Plaintiff's proof on his motion addressed his own alleged chain of title in comparison to defendant's purported chain of title. More specifically, plaintiff offered an affidavit from Stacey Allot, a licensed land surveyor, who addressed defendant's contention that the disputed parcel was contained in a chain of title leading back to a recorded deed transferring property from Louisa Terrier to Nora St. Louis in 1905. Allot explained that there is no record of a deed to Terrier for the 20-acre parcel that she thereafter deeded to St. Louis, and, in any event, defendant's contention as to the location of the 20-acre parcel described in the deed to St. Louis as being at the disputed parcel does not conform with the bounds described in that deed. Moreover, Allot described her findings that "[t]he lands in the west one half of Great Lot 17" — where the disputed parcel is located — "were conveyed to Chateaugay Ore & Iron Co[mpany] . . . in 1881, . . . held by [it] until 1943, and that title subsequently passe[d] on to [plaintiff]." Accordingly, plaintiff met his prima facie burden of establishing his title to the disputed parcel.
Defendant's submissions raised material issues of fact. Those submissions included the affidavit of John E. McIntosh Jr., a licensed land surveyor, who had created the 2009 survey that indicated that the disputed parcel was owned by defendant. McIntosh opined that, in 1902 and by an unrecorded and lost deed, Terrier came into possession of the disputed parcel by virtue of a transfer from the Chateauguay Railroad Company in exchange for a .9-acre parcel that Terrier transferred to it and that it needed to access other property that it owned. McIntosh supported this conclusion with references to, among other things, two historical maps, one created no later than 1912 and one filed in 1944, that described the Chateauguay Railroad Company as transferring 20 acres to Terrier. McIntosh explained that the adjoiner and bounds described in the 1905 deed transferred from Terrier to St. Louis placed the 20-acre parcel at the location of the disputed parcel. McIntosh further described an unbroken chain of title to the disputed parcel from Terrier to defendant.

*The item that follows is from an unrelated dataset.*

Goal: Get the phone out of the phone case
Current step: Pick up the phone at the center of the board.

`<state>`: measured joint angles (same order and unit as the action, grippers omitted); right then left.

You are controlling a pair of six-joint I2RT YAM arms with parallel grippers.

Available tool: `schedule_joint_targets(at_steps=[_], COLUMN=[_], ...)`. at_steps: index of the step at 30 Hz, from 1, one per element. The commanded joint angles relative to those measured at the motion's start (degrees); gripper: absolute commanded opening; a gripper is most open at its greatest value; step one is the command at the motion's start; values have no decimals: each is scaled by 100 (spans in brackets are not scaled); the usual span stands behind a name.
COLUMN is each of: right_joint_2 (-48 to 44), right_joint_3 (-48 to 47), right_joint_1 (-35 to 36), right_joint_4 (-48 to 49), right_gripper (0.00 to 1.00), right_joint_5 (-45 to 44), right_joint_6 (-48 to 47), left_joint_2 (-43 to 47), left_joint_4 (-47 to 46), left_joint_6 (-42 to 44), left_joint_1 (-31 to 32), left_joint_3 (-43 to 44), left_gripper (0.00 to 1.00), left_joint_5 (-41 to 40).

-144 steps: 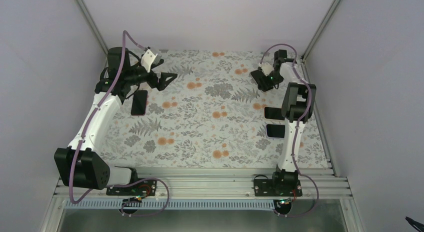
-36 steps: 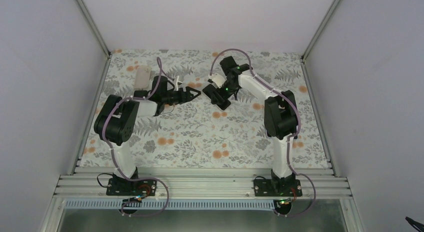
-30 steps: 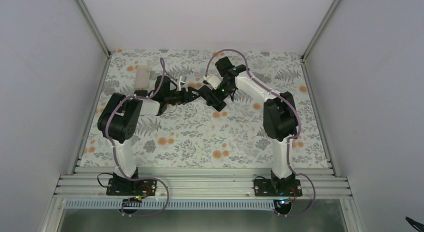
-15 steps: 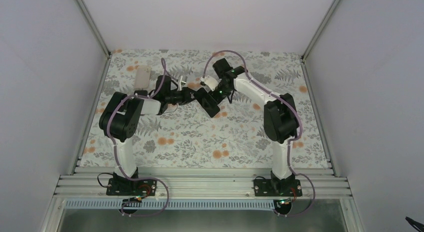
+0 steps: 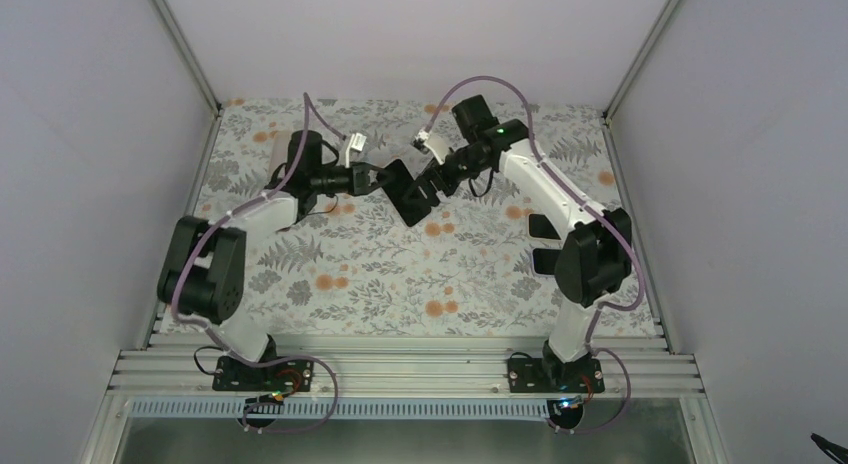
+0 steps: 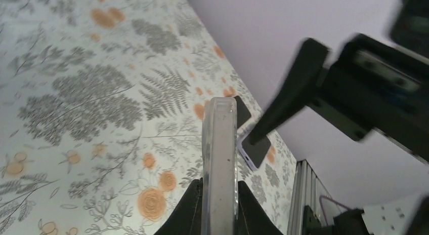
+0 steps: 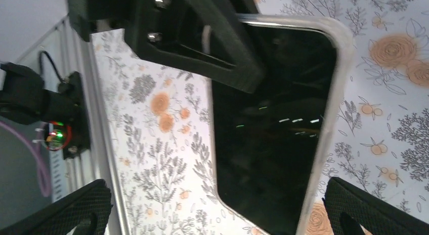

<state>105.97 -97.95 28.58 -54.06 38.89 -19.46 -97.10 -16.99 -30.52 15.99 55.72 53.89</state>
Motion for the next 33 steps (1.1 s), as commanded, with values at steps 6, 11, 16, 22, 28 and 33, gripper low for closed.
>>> schedule_joint_targets(at_steps=[6, 11, 16, 22, 28, 33], right_joint_2=[-993, -1497, -1573, -1528, -1489, -1398], right_joint_3=[188, 287, 302, 319, 348, 294], right_joint_1=[-190, -207, -208, -68, 255, 662], right_joint_4=[-225, -237, -665, -1054, -1204, -1259], right_gripper=[99, 100, 99, 90, 75, 59], right_joint_5=[1299, 1383, 1734, 1817, 1504, 1068], right_joint_6=[-307, -314, -821, -1123, -1159, -1174], left_joint_2=[1425, 1848, 2076, 2222, 2176, 2075], left_joint_4=[2449, 4075, 4977, 5318, 5526, 5634], left_joint_6=[2633, 4038, 4822, 5115, 5203, 5221], left_joint_1=[-3, -5, 50, 313, 493, 668], left_joint_3=[868, 1344, 1782, 1960, 2087, 2169], left_gripper=[2, 2, 3, 6, 6, 6], left_joint_5=[832, 1139, 1521, 1723, 1692, 1528])
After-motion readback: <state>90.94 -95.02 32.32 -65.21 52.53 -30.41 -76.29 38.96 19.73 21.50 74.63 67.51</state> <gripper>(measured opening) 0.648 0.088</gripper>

Considering the foregoing and the remaining evidence submitted on the motions, material issues of fact rendered summary judgment improper for either party. Viewed in the light most favorable to defendant, his submissions raised material issues of fact as to whether he could establish chain of title by lost deed, and therefore plaintiff's motion was properly denied. To the extent that defendant asks us to search the record and grant him summary judgment (see CPLR 3212 [b]; Peter Scalamandre & Sons, Inc. v State of New York, 65 AD3d 774, 777 [2009]), defendant's reliance on historical maps was not sufficient to establish, as matter of law, chain of title dependent on a lost deed. Even if this were not the case, the parties submitted competing expert opinions as to ambiguous deed descriptions and ultimately disagreed as to whether the 20-acre parcel described in the 1905 deed was located at the disputed parcel. Accordingly, Supreme Court properly denied the parties' motions (see Town of Fowler v Parow, 144 AD3d at 1447; Welch v Prevost Landowners, 202 AD2d 803, 804 [1994]). The parties' remaining contentions have been considered and are found to be without merit.
Egan Jr., Lynch, Rose and Mulvey, JJ., concur.
ORDERED that the order is affirmed, with costs.